The specific treatment of cyanide (CN) intoxication means the use of scavengers (e.g., methemoglobin former sodium nitrite (SN) or cobalt compounds or cyanohydrin formers, hydroxocabalamin (Cyanokit has been approved in the US), cobinamide [1], and/or the conversion of CN to the less toxic thiocyanate (SCN) with exogenously administered GSK343 sulfane sulfur and sulfurtransferase enzymes [2–4]. Rhodanese (Rh) is the best characterized multifunctional, mitochondrial sulfurtransferase [5–8] catalyzing the transfer
of a sulfane sulfur atom from a donor molecule to cyanide. Determining the exact role of nitrite in cyanide antagonism is not clearly Inhibitors,research,lifescience,medical understood yet.
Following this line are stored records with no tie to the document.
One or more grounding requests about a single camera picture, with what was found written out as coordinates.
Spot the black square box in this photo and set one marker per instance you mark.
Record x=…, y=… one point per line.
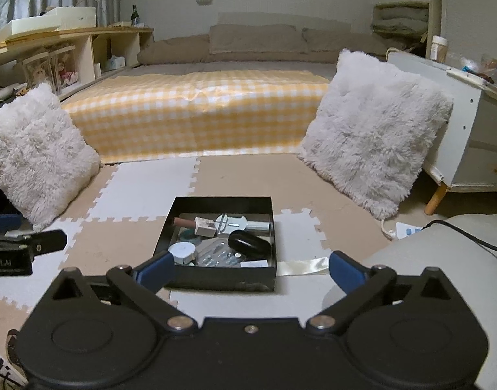
x=216, y=282

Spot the white paper roll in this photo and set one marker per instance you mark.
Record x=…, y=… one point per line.
x=4, y=91

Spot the white round tape roll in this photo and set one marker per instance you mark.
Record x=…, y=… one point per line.
x=183, y=252

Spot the white power strip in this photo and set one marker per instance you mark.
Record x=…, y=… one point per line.
x=406, y=229

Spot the grey cloth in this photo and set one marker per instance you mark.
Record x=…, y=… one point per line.
x=435, y=276

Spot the wooden shelf unit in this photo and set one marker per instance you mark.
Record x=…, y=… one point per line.
x=110, y=30

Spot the white paper card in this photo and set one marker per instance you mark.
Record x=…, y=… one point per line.
x=254, y=263

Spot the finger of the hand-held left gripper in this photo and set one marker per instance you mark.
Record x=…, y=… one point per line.
x=41, y=241
x=4, y=223

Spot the white charger plug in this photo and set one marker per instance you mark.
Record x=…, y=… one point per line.
x=203, y=226

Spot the gold foil strip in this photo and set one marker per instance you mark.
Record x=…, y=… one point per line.
x=301, y=267

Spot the black earbuds case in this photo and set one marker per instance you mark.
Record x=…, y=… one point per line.
x=248, y=243

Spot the white plastic tool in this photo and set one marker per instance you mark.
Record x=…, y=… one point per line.
x=232, y=222

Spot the clear doll display case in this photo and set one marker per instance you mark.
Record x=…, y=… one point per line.
x=65, y=69
x=37, y=71

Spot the white flat box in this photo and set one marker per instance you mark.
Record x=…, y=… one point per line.
x=69, y=18

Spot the white side table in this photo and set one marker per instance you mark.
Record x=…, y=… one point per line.
x=467, y=130

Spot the grey door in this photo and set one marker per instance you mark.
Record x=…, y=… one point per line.
x=472, y=12

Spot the white lidded jar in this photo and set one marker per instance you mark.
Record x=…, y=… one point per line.
x=438, y=50

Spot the sneaker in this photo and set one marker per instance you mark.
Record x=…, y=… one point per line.
x=14, y=349

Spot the grey bed mattress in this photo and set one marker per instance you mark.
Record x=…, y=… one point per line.
x=171, y=69

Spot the yellow checked bed sheet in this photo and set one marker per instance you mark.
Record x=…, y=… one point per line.
x=191, y=118

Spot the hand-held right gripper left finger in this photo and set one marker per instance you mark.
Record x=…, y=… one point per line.
x=157, y=272

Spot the foam puzzle floor mat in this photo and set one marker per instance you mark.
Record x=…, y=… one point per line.
x=232, y=178

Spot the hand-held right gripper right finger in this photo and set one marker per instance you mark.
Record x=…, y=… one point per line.
x=346, y=274

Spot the tissue box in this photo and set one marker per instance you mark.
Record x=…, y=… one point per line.
x=116, y=63

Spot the folded beige blankets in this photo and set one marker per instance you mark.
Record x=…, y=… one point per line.
x=400, y=16

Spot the clear blister pack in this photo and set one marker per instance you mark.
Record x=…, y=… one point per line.
x=220, y=258

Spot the green glass bottle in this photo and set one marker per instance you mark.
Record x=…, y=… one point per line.
x=135, y=16

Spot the beige duvet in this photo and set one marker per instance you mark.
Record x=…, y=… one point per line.
x=171, y=48

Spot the teal tape roll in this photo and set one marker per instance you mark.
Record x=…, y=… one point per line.
x=188, y=235

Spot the white fluffy cushion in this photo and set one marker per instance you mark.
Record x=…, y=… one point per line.
x=37, y=150
x=370, y=130

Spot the beige bed pillow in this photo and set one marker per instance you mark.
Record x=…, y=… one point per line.
x=337, y=38
x=252, y=36

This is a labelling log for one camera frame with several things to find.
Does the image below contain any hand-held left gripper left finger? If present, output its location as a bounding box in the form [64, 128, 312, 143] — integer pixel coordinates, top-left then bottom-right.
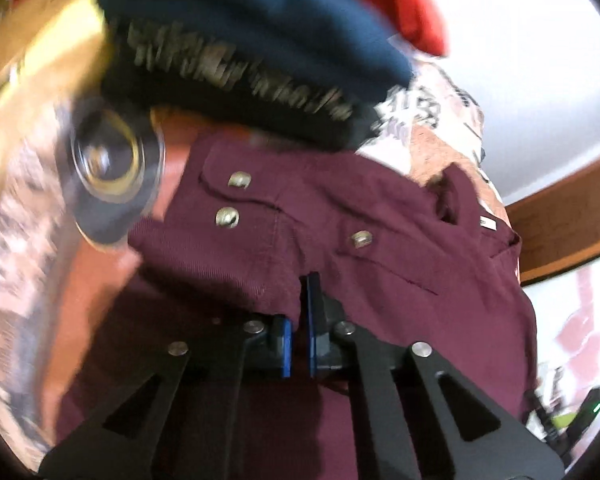
[37, 312, 297, 480]

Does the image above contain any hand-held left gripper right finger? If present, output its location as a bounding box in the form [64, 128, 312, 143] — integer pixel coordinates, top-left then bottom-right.
[300, 271, 567, 480]

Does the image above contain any maroon button shirt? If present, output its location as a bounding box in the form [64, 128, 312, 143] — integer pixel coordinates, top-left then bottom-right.
[54, 134, 539, 480]

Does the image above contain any white cabinet with pink stickers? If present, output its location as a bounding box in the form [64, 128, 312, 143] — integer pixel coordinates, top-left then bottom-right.
[521, 259, 600, 411]

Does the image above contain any black printed folded garment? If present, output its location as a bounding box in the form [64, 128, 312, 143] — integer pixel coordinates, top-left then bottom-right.
[99, 14, 382, 155]

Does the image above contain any round metallic object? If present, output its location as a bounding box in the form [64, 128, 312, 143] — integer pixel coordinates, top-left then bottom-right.
[55, 96, 168, 247]

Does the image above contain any navy folded garment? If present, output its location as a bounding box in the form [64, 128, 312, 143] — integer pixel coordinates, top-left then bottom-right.
[86, 0, 415, 98]

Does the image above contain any yellow paw-print board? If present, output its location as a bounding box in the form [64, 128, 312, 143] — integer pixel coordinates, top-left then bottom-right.
[0, 0, 112, 111]

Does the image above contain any wooden door frame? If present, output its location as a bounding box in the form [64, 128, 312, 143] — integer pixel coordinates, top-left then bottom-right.
[501, 149, 600, 287]

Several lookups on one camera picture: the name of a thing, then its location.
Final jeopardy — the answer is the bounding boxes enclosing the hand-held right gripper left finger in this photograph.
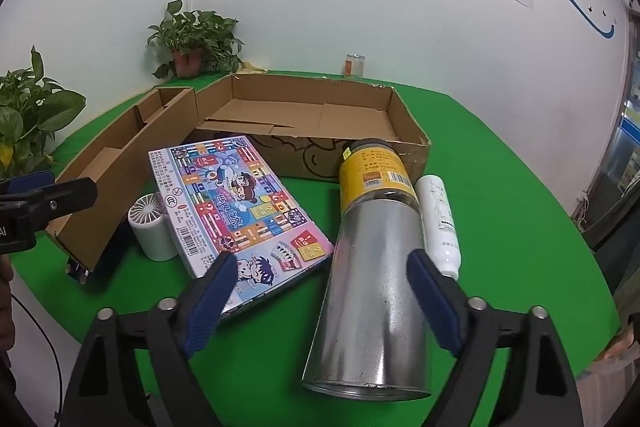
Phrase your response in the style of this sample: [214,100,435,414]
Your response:
[60,251,238,427]

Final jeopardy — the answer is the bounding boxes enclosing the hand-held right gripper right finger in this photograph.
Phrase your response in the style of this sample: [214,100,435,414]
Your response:
[406,248,586,427]

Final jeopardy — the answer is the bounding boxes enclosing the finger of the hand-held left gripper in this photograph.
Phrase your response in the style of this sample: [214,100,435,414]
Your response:
[0,177,99,222]
[0,170,55,195]

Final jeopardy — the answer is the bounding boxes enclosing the silver metal tin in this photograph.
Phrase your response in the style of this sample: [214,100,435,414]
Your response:
[301,199,432,403]

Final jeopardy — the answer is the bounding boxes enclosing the narrow cardboard insert tray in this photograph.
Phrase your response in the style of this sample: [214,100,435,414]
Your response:
[45,87,197,273]

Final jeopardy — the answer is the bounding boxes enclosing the white spray bottle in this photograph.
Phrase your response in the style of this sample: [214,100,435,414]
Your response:
[416,175,462,282]

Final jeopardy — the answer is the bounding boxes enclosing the colourful printed packet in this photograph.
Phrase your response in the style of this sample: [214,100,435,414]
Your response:
[148,135,335,323]

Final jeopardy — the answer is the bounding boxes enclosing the yellow label jar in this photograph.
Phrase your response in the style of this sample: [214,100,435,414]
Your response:
[338,138,417,214]

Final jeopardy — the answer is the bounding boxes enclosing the large shallow cardboard box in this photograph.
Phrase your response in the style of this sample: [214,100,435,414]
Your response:
[181,73,432,180]

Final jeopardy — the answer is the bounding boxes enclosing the large leaf green plant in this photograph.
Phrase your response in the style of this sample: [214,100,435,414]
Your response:
[0,46,87,180]

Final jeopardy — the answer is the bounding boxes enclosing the green tablecloth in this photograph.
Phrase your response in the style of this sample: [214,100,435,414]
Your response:
[10,71,621,427]

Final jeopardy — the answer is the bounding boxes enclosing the potted plant in red pot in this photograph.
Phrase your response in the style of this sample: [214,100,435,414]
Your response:
[147,0,246,81]

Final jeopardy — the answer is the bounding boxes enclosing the glass door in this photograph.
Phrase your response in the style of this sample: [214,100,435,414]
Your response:
[582,0,640,253]

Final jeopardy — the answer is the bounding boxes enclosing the black cable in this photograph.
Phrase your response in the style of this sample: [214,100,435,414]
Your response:
[9,293,64,413]
Earlier studies were focusing on the methemoglobin-forming effect of nitrite that act as a scavenger by forming a relative stable complex Inhibitors,research,lifescience,medical of cyanomethemoglobin [3, 4]. Very recent studies are focusing on the mitochondria-linked mechanism of nitrite as a nitric oxide donor [9–11]. Extensive researches are also focusing on developing effective sulfur-containing Inhibitors,research,lifescience,medical compounds serving as sulfur donors for reacting with CN with or without Rh. Thiosulfate (TS) is the classical sulfur compound found to participate in the
enzyme reaction [3, 4, 12]. However, TS has limited ability to reach the endogenous Rh enzyme because of a nearly exclusive extracellular distribution [13]. Baskin et al., reported results on the efficacy of various sulfur donors demonstrating that altering the chemical substituent Inhibitors,research,lifescience,medical of the longer chain sulfide modified the ability of the candidate molecule to protect against CN toxicity [14]. Earlier investigations were focused on administration of free Rh and the sulfur donor (SD) directly into the bloodstream [15–18]. Unfortunately, the free Rh enzyme was rapidly destroyed
by the body’s immune system, which makes the efficacy Inhibitors,research,lifescience,medical of this approach quite limited. To overcome the limitations for the circulating free Rh, micro- or nanosized carrier systems among others sterically stabilized unilamellar liposomes of ~100–150nm diameter are in either the focus of recent encapsulation efforts [19]. The encapsulation of Rh with a sulfur compound into liposomes—the so-called coencapsulation—can offer further advantages. Over stability enhancement for Rh the coencapsulation can provide better overall conversion of CN, since the basis component for enzyme reaction, the sulfur donor no longer has to penetrate the liposome membrane. The lipid composition has a significant impact on the encapsulation efficiency of the Rh and/or sulfur compound and on the in vivo stability and antidotal effect of the carrier system [19]. Thus, optimization of the liposomal composition is an inevitable step in the design of novel antidotal systems. Present work deals with a new lipophilic sulfur-containing compound, developed at the US Army Medical Research Institute of Chemical Defense, called DTO.